To prove: \( (\ell^\infty, d) \) is a complete metric space.

Let \( \{x^{(k)}\} \subset \ell^\infty \) be a Cauchy sequence. That is, for every \( \varepsilon > 0 \), there exists \( N \in \mathbb{N} \) such that for all \( k, m \geq N \),

\[ d(x^{(k)}, x^{(m)}) = \sup_n |x^{(k)}_n - x^{(m)}_n| < \varepsilon. \]

Fix \( n \in \mathbb{N} \). Then \( \{x^{(k)}_n\}_{k \in \mathbb{N}} \subset \mathbb{R} \) is a Cauchy sequence in \( \mathbb{R} \). Since \( \mathbb{R} \) is complete, define

\[ x_n = \lim_{k \to \infty} x^{(k)}_n. \]

Define \( x = (x_n) \). We show \( x \in \ell^\infty \) and \( x^{(k)} \to x \) in \( d \).

Step 1: Show \( x \in \ell^\infty \).

Since each \( x^{(k)} \in \ell^\infty \), we have for each \( k \in \mathbb{N} \):

\[ \sup_{n \in \mathbb{N}} |x^{(k)}_n| \leq M_k. \]

As \( \{x^{(k)}\} \) is Cauchy in \( \ell^\infty \), it is eventually bounded uniformly. That is, there exists \( M > 0 \) such that for all large \( k \):

\[ \sup_{n \in \mathbb{N}} |x^{(k)}_n| \leq M. \]

Then for each fixed \( n \in \mathbb{N} \),

\[ |x_n| = \lim_{k \to \infty} |x^{(k)}_n| \leq \limsup_{k \to \infty} \sup_n |x^{(k)}_n| \leq M. \]

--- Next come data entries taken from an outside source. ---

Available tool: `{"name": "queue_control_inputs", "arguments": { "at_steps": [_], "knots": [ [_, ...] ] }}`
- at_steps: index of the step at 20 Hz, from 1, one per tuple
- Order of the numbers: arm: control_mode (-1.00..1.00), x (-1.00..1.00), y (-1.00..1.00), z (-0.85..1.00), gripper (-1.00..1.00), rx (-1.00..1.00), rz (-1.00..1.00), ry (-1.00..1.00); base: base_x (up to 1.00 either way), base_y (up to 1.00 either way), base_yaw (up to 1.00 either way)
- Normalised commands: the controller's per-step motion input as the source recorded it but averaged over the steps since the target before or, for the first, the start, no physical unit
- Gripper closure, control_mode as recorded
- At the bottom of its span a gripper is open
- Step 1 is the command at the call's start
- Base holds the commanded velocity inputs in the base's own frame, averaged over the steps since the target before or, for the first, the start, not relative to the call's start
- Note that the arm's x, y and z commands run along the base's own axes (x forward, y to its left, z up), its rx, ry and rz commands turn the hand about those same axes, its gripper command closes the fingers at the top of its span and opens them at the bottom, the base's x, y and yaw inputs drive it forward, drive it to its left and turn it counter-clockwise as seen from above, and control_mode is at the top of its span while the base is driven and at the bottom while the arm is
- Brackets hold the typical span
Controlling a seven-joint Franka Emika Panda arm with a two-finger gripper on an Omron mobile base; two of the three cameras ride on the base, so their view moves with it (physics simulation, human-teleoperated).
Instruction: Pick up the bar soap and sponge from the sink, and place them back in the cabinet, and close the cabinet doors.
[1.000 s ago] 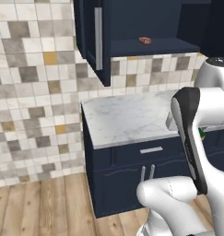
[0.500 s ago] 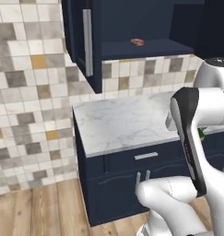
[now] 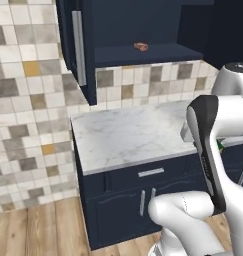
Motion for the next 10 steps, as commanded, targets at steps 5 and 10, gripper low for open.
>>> {"name": "queue_control_inputs", "arguments": {
  "at_steps": [5, 10],
  "knots": [
    [1.0, 0.0, 0.0, 0.0, 1.0, 0.0, 0.0, 0.0, 0.62, 0.0, 0.0],
    [1.0, 0.0, 0.0, 0.0, 1.0, 0.0, 0.0, 0.0, 0.52, 0.0, 0.0]
  ]
}}
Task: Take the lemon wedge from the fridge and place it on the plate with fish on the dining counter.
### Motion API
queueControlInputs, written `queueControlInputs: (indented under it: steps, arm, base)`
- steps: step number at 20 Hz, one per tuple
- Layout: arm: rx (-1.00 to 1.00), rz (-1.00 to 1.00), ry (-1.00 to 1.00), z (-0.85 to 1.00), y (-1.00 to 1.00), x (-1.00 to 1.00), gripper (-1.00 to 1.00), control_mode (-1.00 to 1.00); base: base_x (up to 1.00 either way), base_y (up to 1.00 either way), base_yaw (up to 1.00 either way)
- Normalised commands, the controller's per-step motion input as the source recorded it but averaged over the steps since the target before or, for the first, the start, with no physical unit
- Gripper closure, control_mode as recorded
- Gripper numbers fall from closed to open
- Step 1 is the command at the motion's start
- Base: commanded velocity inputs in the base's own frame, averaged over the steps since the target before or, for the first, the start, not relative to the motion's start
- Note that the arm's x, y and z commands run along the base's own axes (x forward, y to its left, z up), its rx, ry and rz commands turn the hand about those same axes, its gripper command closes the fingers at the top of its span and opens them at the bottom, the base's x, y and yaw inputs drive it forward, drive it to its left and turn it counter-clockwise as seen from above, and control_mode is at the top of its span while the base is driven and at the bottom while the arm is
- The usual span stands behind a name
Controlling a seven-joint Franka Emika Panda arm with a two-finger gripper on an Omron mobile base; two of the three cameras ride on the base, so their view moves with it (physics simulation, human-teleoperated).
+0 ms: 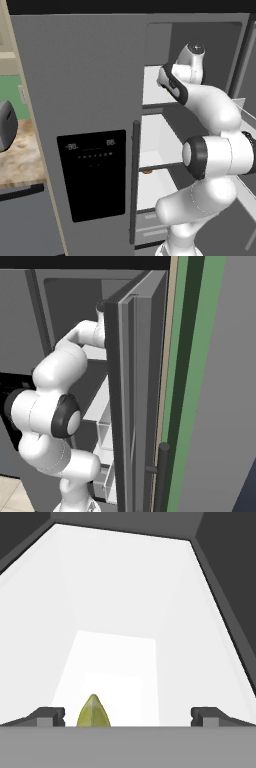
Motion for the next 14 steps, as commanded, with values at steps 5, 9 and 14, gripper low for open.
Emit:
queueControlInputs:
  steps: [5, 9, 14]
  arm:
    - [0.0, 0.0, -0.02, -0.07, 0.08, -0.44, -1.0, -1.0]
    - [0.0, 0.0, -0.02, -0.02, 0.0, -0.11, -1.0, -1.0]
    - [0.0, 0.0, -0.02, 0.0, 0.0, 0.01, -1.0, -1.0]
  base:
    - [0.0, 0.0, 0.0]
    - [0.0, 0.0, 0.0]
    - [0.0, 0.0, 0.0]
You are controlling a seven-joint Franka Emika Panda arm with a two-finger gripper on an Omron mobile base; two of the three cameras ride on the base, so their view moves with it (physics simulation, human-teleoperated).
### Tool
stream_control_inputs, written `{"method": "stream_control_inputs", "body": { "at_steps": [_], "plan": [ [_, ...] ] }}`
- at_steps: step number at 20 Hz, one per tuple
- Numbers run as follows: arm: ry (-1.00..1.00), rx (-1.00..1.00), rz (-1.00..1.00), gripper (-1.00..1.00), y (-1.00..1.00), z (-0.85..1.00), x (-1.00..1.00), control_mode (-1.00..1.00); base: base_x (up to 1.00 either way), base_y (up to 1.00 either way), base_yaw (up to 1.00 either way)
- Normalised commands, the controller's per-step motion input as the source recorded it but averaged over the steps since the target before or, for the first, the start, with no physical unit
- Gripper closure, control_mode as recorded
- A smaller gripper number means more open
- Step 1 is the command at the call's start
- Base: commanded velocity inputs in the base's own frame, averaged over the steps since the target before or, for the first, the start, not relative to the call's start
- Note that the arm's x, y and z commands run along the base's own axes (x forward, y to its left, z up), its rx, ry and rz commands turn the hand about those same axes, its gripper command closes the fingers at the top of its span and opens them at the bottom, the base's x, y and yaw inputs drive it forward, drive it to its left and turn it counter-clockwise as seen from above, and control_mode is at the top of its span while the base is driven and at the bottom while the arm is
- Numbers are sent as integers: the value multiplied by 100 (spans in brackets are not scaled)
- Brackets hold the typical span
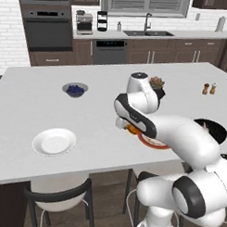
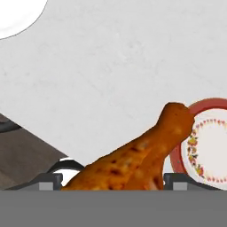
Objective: Pick the chicken drumstick and garlic from their plates and place them in the bowl. Then put the bowl in the fridge.
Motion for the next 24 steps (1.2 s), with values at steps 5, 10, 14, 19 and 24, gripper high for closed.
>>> {"method": "stream_control_inputs", "body": {
  "at_steps": [5, 10, 14, 19, 24],
  "plan": [
    [1, 4, -31, 100, -100, 7, 0, -100, 0, 0, 0],
    [0, 3, -29, 100, -100, 2, -1, -100, 0, 0, 0],
    [0, 3, -25, 100, -100, 1, -4, -100, 0, 0, 0],
    [0, 0, -24, 100, -100, 8, 0, -100, 0, 0, 0],
    [0, 0, -19, 100, -100, 5, 0, -100, 0, 0, 0]
  ]
}}
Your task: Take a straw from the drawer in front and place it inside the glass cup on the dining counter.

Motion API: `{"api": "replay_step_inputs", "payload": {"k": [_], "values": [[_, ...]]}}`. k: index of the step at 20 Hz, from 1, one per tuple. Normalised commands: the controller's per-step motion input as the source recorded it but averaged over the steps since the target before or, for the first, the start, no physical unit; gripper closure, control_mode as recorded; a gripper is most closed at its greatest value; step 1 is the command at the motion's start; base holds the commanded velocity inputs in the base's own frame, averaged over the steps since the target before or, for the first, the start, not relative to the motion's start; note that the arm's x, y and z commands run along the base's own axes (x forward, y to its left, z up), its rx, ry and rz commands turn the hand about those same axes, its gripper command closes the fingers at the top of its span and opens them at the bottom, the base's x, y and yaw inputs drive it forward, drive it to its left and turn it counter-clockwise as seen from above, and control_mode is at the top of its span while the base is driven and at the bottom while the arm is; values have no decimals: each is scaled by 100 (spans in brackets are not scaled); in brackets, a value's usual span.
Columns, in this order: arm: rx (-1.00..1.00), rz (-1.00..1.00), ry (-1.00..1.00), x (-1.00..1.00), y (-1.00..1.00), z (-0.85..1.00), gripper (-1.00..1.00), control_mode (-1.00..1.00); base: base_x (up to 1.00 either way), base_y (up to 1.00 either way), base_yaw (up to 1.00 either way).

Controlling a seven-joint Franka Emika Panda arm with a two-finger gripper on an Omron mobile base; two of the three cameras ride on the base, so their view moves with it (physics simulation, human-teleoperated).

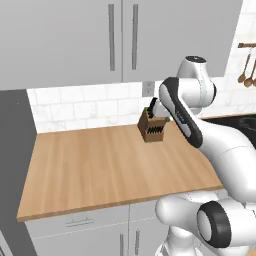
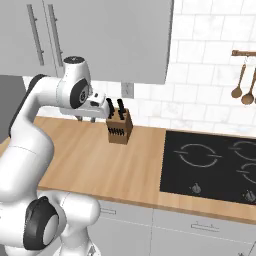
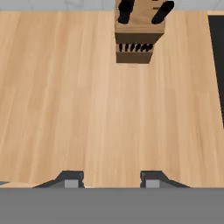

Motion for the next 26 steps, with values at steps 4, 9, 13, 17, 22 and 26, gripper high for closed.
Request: {"api": "replay_step_inputs", "payload": {"k": [4, 9, 13, 17, 22, 26], "values": [[0, 0, 0, -1, 0, 0, -100, 100, -38, 0, 0], [0, 0, 0, 0, 0, 0, -100, 100, -95, -37, 1], [0, 0, 0, 0, 0, 0, -100, 100, -36, -71, 19], [0, 0, 0, 0, 0, 0, -100, 100, 4, -76, 48], [0, 0, 0, 0, 0, 0, -100, 100, 13, -62, 64], [0, 0, 0, 0, 0, 0, -100, 100, 0, -72, 68]]}}
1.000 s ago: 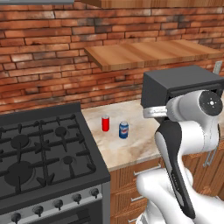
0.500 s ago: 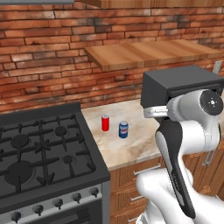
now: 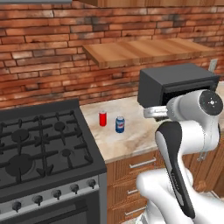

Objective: Four empty soda cans are scattered around the kitchen. Gather all the cans and cluster them next to the stove for recycling.

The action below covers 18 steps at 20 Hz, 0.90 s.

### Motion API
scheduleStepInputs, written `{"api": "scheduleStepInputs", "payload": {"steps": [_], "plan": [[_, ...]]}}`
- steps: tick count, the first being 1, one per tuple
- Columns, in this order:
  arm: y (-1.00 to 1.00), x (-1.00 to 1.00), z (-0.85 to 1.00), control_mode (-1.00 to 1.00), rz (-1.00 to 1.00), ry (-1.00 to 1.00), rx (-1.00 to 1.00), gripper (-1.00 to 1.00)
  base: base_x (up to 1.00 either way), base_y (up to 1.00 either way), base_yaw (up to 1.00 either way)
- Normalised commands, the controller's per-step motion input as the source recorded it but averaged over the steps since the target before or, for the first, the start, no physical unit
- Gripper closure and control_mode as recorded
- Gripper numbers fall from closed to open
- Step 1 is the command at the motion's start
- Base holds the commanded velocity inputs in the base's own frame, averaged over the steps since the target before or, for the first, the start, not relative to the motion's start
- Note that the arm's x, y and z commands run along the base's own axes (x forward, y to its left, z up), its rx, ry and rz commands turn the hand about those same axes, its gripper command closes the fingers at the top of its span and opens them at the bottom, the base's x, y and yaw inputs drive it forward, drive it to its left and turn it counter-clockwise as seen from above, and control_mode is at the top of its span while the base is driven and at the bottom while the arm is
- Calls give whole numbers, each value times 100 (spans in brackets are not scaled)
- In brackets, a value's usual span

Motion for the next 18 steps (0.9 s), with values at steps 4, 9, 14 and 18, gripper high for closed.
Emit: {"api": "scheduleStepInputs", "payload": {"steps": [4,9,14,18], "plan": [[0,0,0,100,0,0,0,-100,-59,-3,0],[0,0,0,100,0,0,0,-100,-62,-1,0],[0,0,0,100,0,0,0,-100,-51,0,7],[0,0,0,100,0,0,0,-100,-34,7,21]]}}
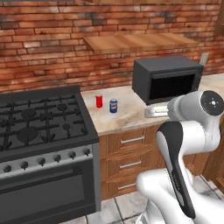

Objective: Four empty soda cans are scattered around the kitchen. Gather all the cans and cluster them next to the stove for recycling.

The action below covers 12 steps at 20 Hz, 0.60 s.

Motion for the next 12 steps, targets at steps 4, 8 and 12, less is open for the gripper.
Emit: {"api": "scheduleStepInputs", "payload": {"steps": [4,8,12], "plan": [[0,0,0,100,0,0,0,-100,-19,17,36],[0,0,0,100,0,0,0,-100,-18,12,46],[0,0,0,100,0,0,0,-100,-19,10,48]]}}
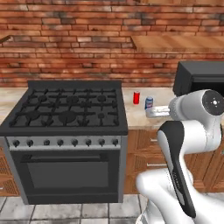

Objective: Four empty soda cans are scattered around the kitchen. Gather all the cans and cluster them next to the stove for recycling.

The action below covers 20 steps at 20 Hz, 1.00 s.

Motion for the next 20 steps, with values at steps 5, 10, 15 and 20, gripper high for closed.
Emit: {"api": "scheduleStepInputs", "payload": {"steps": [5,10,15,20], "plan": [[0,0,0,100,0,0,0,-100,-3,19,46],[0,0,0,100,0,0,0,-100,2,24,45],[0,0,0,100,0,0,0,-100,10,27,43],[0,0,0,100,0,0,0,-100,15,30,40]]}}
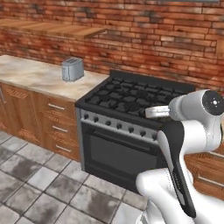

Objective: Four empty soda cans are scattered around the kitchen. Gather all the cans and cluster them next to the stove for recycling.

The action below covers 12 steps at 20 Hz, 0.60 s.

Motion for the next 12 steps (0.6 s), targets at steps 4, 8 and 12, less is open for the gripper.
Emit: {"api": "scheduleStepInputs", "payload": {"steps": [4,8,12], "plan": [[0,0,0,100,0,0,0,-100,23,27,36],[0,0,0,100,0,0,0,-100,23,21,38],[0,0,0,100,0,0,0,-100,25,12,40]]}}
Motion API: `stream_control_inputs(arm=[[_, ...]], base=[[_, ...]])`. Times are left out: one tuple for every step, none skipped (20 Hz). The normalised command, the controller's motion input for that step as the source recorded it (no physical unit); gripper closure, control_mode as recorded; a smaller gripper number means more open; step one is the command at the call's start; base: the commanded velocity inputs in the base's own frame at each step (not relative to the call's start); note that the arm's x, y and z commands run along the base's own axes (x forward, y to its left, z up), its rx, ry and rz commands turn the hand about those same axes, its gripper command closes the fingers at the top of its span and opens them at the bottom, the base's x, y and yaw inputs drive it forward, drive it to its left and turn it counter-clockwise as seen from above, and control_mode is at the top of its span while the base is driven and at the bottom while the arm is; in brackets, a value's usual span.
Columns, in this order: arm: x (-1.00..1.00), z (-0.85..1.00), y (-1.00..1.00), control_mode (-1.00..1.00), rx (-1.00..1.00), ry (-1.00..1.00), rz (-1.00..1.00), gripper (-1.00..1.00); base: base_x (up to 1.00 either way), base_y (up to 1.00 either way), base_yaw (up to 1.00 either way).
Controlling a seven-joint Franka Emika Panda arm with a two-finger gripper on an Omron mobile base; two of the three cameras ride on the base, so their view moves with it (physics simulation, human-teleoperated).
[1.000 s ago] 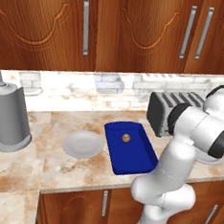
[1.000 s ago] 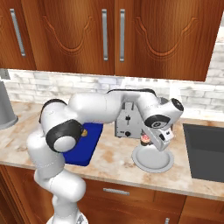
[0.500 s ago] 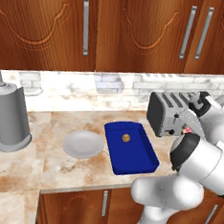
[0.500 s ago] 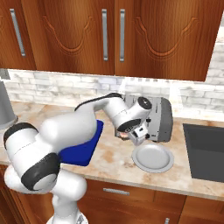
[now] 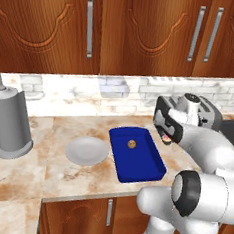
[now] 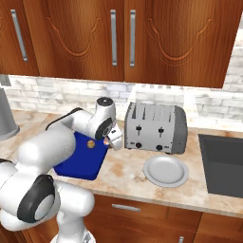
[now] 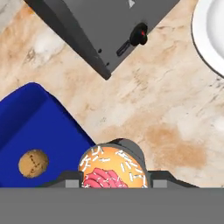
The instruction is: Move the dessert items from the plates to the tray.
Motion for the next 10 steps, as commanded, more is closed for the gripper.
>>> stream_control_inputs(arm=[[0.00,-0.18,1.00,-1.00,0.00,0.26,0.00,1.00],[0.00,-0.19,1.00,-1.00,0.00,0.31,0.01,1.00],[0.00,-0.22,0.87,-1.00,0.00,0.30,0.07,1.00],[-0.03,-0.21,0.74,-1.00,0.00,0.33,0.11,1.00],[-0.10,-0.21,0.61,-1.00,0.04,0.32,0.13,1.00],[-0.07,-0.19,0.55,-1.00,0.07,0.34,0.15,1.00],[0.00,-0.14,0.36,-1.00,0.13,0.36,0.18,1.00],[0.00,-0.05,0.30,-1.00,0.18,0.37,0.19,1.00],[0.00,0.00,0.29,-1.00,0.20,0.28,0.17,1.00],[0.00,0.00,0.11,-1.00,0.15,0.09,0.10,1.00]], base=[[0.00,0.00,0.00],[0.00,0.00,0.00],[0.00,0.00,0.00],[0.00,0.00,0.00],[0.00,0.00,0.00],[0.00,0.00,0.00],[0.00,0.00,0.00],[0.00,0.00,0.00],[0.00,0.00,0.00],[0.00,0.00,0.00]])
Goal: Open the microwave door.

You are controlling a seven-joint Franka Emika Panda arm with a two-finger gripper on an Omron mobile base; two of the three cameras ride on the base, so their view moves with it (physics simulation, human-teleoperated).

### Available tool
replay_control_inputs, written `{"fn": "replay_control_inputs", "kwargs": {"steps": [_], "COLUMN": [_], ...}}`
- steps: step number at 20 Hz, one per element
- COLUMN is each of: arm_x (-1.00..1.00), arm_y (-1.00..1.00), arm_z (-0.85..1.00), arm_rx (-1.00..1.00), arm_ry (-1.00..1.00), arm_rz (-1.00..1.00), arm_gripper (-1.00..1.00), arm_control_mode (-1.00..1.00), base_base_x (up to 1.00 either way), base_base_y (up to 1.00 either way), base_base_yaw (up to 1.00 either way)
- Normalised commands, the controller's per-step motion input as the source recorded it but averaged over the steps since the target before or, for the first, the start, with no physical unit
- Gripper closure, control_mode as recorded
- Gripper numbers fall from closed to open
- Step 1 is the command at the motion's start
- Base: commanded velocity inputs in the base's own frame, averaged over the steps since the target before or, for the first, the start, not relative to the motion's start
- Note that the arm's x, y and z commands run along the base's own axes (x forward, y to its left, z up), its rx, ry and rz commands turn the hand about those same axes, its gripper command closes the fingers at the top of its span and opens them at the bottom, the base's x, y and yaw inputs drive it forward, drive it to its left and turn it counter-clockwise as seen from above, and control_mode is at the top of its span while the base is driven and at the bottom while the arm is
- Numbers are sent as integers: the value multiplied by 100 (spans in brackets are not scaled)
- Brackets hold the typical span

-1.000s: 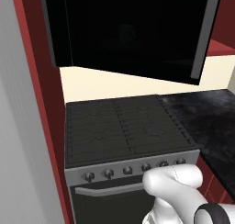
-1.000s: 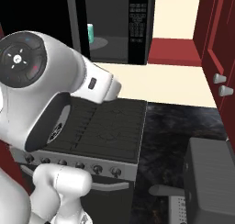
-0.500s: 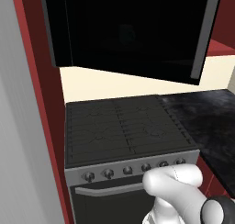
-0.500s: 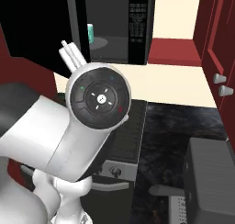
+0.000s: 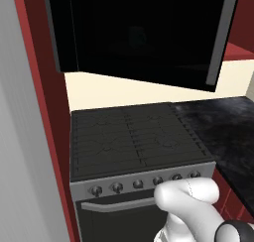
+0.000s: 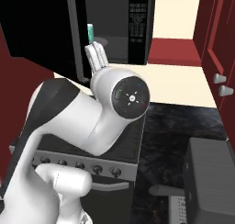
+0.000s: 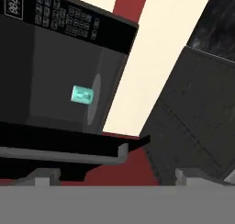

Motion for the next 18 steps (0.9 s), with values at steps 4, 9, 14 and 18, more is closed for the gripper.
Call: {"fn": "replay_control_inputs", "kwargs": {"steps": [4, 9, 14, 18], "arm_x": [88, 73, 79, 65], "arm_y": [-2, -3, 0, 0], "arm_z": [-6, -2, -4, 0], "arm_rx": [12, 19, 28, 18], "arm_ry": [2, 13, 18, 4], "arm_rz": [2, 11, 18, 18], "arm_gripper": [-100, -100, -100, -100], "arm_control_mode": [-100, -100, -100, -100], "base_base_x": [0, 0, 0, 0], "base_base_y": [0, 0, 0, 0], "base_base_yaw": [0, 0, 0, 0]}}
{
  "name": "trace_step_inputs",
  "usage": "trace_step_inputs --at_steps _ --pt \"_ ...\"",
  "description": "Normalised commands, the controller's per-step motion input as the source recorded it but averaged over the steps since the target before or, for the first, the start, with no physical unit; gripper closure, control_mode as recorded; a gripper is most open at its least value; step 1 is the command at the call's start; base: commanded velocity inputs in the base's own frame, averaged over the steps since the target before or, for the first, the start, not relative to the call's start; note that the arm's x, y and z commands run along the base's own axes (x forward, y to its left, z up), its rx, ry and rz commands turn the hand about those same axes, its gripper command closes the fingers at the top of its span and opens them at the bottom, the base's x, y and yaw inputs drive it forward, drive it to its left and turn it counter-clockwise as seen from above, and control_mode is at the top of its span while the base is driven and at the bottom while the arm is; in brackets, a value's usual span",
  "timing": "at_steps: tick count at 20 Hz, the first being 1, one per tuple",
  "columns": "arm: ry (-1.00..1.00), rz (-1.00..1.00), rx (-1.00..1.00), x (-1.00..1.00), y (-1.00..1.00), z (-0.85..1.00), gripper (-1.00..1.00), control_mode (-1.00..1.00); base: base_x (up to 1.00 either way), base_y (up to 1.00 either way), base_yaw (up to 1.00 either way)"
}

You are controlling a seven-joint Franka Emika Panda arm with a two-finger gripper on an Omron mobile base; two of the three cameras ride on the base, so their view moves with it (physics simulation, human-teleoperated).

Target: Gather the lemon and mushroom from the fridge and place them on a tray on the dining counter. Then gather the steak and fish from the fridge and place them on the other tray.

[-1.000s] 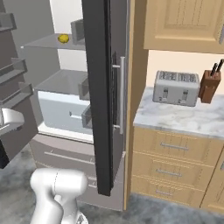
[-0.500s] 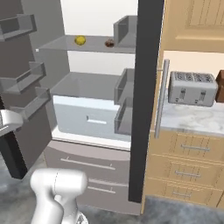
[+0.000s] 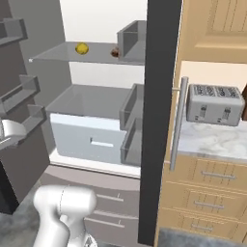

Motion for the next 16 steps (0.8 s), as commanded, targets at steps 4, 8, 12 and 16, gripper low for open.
trace_step_inputs --at_steps 4,8,12,16 --pt "0.00 0.00 0.00 0.00 0.00 0.00 -1.00 1.00 0.43 -0.16 0.01" --pt "0.00 0.00 0.00 0.00 0.00 0.00 -1.00 1.00 0.47 -0.13 0.00" --pt "0.00 0.00 0.00 0.00 0.00 0.00 -1.00 1.00 0.48 -0.10 0.00" --pt "0.00 0.00 0.00 0.00 0.00 0.00 -1.00 1.00 0.45 -0.23 0.00"
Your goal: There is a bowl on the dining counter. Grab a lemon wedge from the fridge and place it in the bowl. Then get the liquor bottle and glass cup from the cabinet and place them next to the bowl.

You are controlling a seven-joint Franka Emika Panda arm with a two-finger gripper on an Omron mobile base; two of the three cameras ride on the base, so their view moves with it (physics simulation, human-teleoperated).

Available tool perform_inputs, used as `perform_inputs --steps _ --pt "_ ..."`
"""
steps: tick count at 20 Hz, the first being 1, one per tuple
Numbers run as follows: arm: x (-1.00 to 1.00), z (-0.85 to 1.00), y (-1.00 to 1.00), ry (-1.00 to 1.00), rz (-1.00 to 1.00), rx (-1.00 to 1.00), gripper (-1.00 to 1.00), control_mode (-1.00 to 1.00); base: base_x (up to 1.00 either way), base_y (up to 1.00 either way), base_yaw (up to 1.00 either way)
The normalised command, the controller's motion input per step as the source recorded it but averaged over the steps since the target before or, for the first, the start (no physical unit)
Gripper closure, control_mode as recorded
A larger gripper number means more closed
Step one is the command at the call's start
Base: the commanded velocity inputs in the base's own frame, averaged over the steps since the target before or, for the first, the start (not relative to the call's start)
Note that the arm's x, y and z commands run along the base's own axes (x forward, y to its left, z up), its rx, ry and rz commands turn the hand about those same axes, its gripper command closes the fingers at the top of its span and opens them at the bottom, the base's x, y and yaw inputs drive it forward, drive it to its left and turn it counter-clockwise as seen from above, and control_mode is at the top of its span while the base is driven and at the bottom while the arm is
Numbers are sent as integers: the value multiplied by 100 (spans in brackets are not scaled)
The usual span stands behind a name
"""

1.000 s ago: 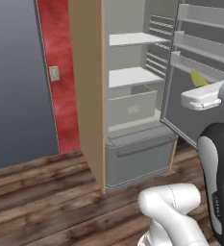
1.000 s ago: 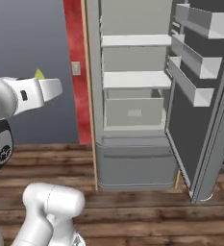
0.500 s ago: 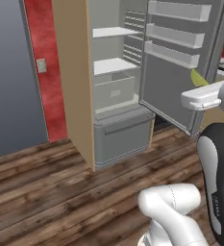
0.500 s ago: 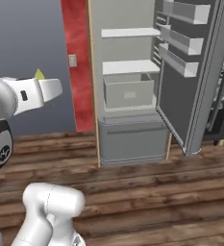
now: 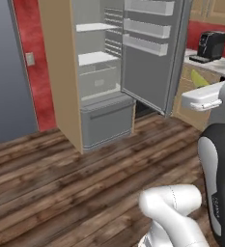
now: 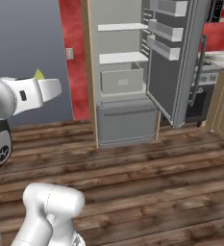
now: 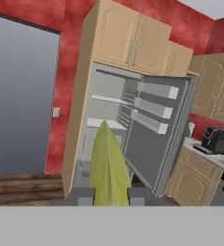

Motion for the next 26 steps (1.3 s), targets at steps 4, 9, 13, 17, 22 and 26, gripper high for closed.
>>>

Hence, \( \sup_n |x_n| \leq M \), and so \( x \in \ell^\infty \).

Step 2: Show \( d(x^{(k)}, x) \to 0 \).

Given \( \varepsilon > 0 \), since \( \{x^{(k)}\} \) is Cauchy, choose \( N \in \mathbb{N} \) such that for all \( k, m \geq N \):

\[ \sup_n |x^{(k)}_n - x^{(m)}_n| < \varepsilon. \]

Let \( m \to \infty \). Then \( x^{(m)}_n \to x_n \) for each \( n \), and we get:

\[ \sup_n |x^{(k)}_n - x_n| \leq \varepsilon. \]

Hence, \( d(x^{(k)}, x) \to 0 \) as \( k \to \infty \).

Conclusion: \( x^{(k)} \to x \in \ell^\infty \). Thus, \( \ell^\infty \) is complete.